-------- SUPPLIED INFORMATION

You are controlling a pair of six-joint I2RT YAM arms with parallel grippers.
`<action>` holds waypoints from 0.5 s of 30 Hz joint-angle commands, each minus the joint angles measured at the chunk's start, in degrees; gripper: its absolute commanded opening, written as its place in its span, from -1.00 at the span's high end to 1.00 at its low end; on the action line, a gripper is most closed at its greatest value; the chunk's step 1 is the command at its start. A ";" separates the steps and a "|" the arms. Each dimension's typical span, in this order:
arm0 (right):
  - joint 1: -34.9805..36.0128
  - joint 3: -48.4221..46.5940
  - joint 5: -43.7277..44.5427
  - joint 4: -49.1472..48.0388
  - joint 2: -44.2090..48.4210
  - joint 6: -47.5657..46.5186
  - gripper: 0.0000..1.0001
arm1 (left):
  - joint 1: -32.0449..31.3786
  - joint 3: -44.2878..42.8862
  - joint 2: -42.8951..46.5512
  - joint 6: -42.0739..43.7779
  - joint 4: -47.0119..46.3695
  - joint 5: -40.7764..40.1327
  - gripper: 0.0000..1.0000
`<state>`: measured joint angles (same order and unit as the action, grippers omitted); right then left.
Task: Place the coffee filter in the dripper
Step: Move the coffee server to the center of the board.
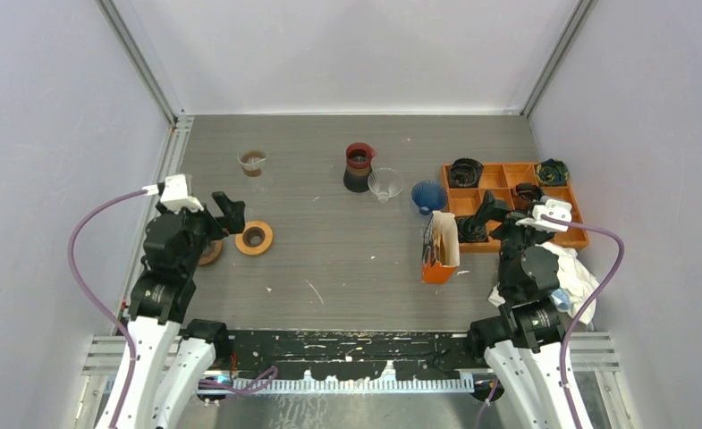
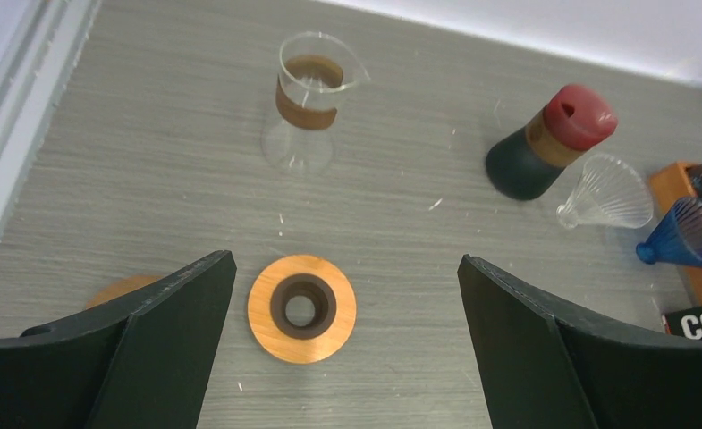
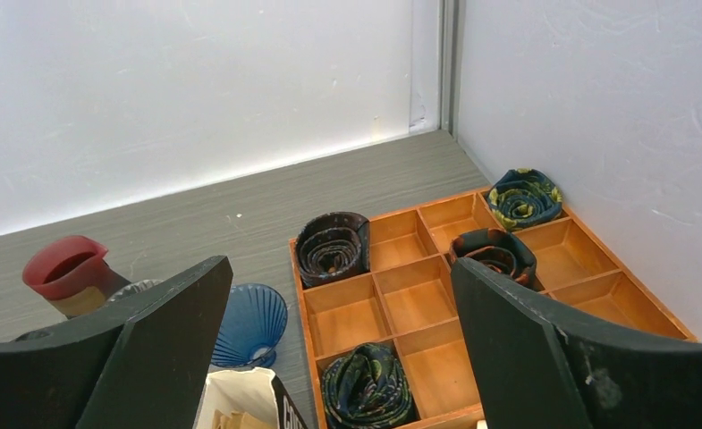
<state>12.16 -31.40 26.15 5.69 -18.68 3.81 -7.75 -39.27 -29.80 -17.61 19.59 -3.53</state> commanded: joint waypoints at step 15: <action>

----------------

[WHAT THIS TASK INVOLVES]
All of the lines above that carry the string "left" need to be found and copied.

[REPLY TO THE EXERCISE]
arm1 (left):
`<state>`: measured joint angles (same order and unit as the action, grippers omitted); right then left.

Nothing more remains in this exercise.